HeadlineOlahragaSurabaya

Tak Sekadar Podium! Basket Unesa Cetak Sejarah Juara 3, Lahirkan Pelatih Muda hingga Analis Masa Depan

×

Tak Sekadar Podium! Basket Unesa Cetak Sejarah Juara 3, Lahirkan Pelatih Muda hingga Analis Masa Depan

Sebarkan artikel ini
Tim basket putra Universitas Negeri Surabaya (Unesa) kembali menegaskan eksistensinya di kancah olahraga kampus. Dalam ajang Campus League Regional Surabaya yang digelar di GOR Basket Internasional Unesa, Rabu (29/4/2026), tim kebanggaan kampus ini sukses mengamankan posisi ketiga / Foto : Humas Unesa.

KaMedia – Prestasi membanggakan kembali ditorehkan tim basket putra Universitas Negeri Surabaya (Unesa). Dalam ajang Campus League Regional Surabaya, skuad Unesa sukses mengamankan posisi juara 3 usai tampil solid sepanjang turnamen yang digelar di GOR Basket Internasional Unesa, Rabu (29/4/2026).

Namun, capaian ini bukan sekadar soal podium. Di balik keberhasilan tersebut, Unesa menunjukkan wajah lain: kampus yang serius membangun ekosistem olahraga modern berbasis ilmu pengetahuan dan regenerasi sumber daya manusia.

Wakil Rektor Bidang Perencanaan, Pengembangan, Kerja Sama, dan TIK Unesa, Dwi Cahyo Kartiko, menegaskan bahwa kampusnya tidak hanya memburu kemenangan, tetapi juga memperkuat fondasi sport science dan pembinaan atlet secara menyeluruh.

“Kalau sport science berjalan beriringan dengan kompetisi, kualitas atlet dan marwah Campus League akan tumbuh semakin profesional,” ujarnya.

Keunikan tim basket Unesa justru terlihat dari “dapur” mereka. Pembina UKM Basket Unesa, Billy Emir Rizkanto, menyebut keberhasilan ini merupakan hasil dari pembinaan berbasis praktik langsung mahasiswa.

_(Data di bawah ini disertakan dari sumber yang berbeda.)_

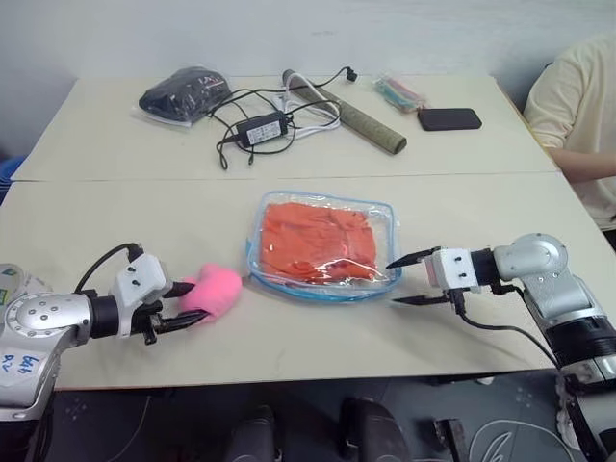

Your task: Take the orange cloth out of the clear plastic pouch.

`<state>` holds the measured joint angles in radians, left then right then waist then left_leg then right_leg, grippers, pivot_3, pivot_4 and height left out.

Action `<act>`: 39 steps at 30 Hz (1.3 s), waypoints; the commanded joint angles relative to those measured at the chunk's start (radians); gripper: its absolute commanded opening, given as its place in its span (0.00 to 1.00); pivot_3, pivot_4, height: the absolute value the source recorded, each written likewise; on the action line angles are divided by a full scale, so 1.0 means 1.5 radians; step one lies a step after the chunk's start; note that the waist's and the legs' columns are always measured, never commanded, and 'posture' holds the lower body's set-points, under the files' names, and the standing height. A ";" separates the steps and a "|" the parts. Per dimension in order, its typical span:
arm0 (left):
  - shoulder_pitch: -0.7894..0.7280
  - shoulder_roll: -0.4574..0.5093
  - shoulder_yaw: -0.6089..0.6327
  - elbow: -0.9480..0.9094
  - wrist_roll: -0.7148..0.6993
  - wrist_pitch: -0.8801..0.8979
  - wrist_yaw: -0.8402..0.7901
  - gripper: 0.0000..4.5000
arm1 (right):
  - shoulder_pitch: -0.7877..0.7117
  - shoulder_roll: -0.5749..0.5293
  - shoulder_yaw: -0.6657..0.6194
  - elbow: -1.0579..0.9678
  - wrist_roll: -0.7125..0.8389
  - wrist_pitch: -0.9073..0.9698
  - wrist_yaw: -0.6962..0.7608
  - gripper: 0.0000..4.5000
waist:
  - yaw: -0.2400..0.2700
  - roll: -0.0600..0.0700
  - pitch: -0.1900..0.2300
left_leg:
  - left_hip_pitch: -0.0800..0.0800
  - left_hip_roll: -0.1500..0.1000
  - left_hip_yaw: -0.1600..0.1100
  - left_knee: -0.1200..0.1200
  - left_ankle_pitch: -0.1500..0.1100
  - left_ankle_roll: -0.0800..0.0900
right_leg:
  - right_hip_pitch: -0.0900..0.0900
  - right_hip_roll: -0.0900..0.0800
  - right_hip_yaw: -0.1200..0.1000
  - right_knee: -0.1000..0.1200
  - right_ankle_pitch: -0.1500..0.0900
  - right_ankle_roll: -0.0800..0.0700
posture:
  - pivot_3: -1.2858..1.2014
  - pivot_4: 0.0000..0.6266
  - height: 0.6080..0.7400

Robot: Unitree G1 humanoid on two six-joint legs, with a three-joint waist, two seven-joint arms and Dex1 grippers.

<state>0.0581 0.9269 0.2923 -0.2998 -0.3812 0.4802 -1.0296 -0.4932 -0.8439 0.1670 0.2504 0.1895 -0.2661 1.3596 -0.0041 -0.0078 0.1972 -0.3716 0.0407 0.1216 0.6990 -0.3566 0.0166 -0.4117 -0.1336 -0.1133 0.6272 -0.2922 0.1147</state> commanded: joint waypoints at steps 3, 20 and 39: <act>-0.026 0.085 0.096 -0.007 -0.044 0.032 -0.045 0.99 | 0.122 -0.047 -0.132 -0.256 0.150 0.255 -0.087 1.00 | 0.003 0.000 0.000 | 0.000 0.000 -0.001 0.000 0.000 0.000 | 0.000 0.000 -0.001 0.000 0.000 0.000 | 0.52 0.24 1.00; -0.440 -0.051 -0.380 0.078 0.243 -0.272 -0.034 0.99 | 0.186 -0.014 -0.222 -0.536 0.416 0.610 -0.268 1.00 | 0.005 0.001 0.000 | 0.000 -0.005 0.001 0.000 -0.001 0.000 | -0.001 0.002 0.001 0.000 0.000 0.000 | 0.52 0.24 1.00; -0.415 -0.133 -0.356 0.114 0.224 -0.293 -0.026 0.07 | 0.205 -0.021 -0.234 -0.525 0.385 0.593 -0.287 1.00 | 0.019 0.000 0.000 | -0.001 -0.005 0.001 0.001 -0.001 0.001 | 0.000 0.000 0.001 0.000 0.001 0.001 | 0.52 0.24 1.00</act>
<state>-0.5718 0.7351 -0.2801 -0.0739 0.0087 -0.0053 -1.0592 -0.1896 -0.8667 -0.1634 -0.5152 0.7707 0.6502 0.9140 0.0239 -0.0071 0.1969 -0.3727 0.0333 0.1222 0.7004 -0.3576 0.0186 -0.4117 -0.1329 -0.1125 0.6268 -0.2910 0.1158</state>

Seluruh elemen tim, mulai dari pelatih, analis performa, hingga manajemen diisi oleh mahasiswa aktif lintas program studi. Mereka tidak hanya belajar di kelas, tetapi benar-benar “turun gelanggang”.

“Yang menarik bukan hanya juara 3, tapi bagaimana tim ini dikelola mahasiswa sendiri. Mereka belajar memimpin, mengambil keputusan, dan bertanggung jawab dalam kompetisi besar,” jelasnya.

Salah satu cerita paling mencuri perhatian datang dari bangku pelatih. Tim putra Unesa ditangani mahasiswa semester 6 berusia 21 tahun, sebuah bukti nyata kepercayaan kampus dalam mencetak pelatih muda sejak dini.

Di tangan generasi muda ini, tim mampu tampil kompetitif hingga akhirnya mengunci kemenangan 51-45 di laga penentuan posisi ketiga.

Lebih dari sekadar hasil akhir, Campus League musim perdana menjadi panggung pembuktian bahwa kampus bisa menjadi kawah candradimuka atlet sekaligus profesional olahraga masa depan.

Dengan dukungan fasilitas sport science modern, mulai dari analisis performa hingga fisioterapiUnesa menegaskan posisinya sebagai “Rumah Para Juara” yang tidak hanya mengejar kemenangan, tetapi juga membangun sistem olahraga berkelanjutan.

Prestasi ini pun menjadi sinyal kuat: dari Surabaya, lahir bukan hanya pemain hebat, tetapi juga pelatih, analis, dan pemimpin olahraga menuju Indonesia Emas 2045.